DATA SEGMENT –
****************
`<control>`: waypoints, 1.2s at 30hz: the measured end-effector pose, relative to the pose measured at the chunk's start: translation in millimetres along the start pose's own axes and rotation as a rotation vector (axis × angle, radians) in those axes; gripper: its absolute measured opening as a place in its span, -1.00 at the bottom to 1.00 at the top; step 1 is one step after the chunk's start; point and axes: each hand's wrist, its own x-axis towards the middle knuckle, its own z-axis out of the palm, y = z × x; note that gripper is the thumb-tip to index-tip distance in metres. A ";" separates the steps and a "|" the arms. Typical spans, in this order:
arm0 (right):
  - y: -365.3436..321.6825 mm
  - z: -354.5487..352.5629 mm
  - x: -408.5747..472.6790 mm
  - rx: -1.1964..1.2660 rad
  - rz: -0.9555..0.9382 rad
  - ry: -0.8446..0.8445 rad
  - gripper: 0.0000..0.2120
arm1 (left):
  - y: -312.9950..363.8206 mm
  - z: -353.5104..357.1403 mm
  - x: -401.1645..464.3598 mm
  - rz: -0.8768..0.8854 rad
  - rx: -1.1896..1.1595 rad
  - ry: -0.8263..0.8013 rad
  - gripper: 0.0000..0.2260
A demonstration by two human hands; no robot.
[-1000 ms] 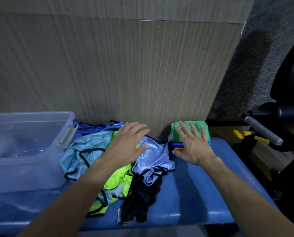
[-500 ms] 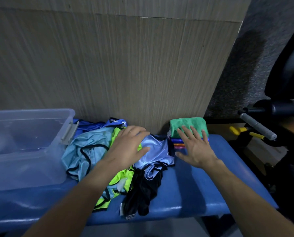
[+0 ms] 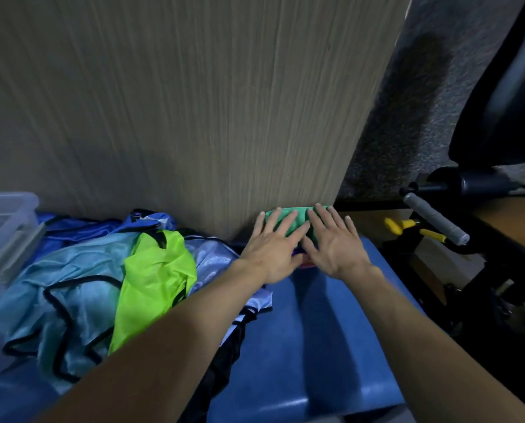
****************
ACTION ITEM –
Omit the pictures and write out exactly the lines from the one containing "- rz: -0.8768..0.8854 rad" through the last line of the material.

ANSWER FOR THIS EXERCISE –
  - rz: -0.8768..0.8854 rad
  - rx: -1.1896..1.1595 rad
  - ry: -0.8263..0.8013 rad
  - gripper: 0.0000..0.2260
A demonstration by two human hands; no robot.
[-1000 ms] 
[-500 ms] 
[+0 ms] 

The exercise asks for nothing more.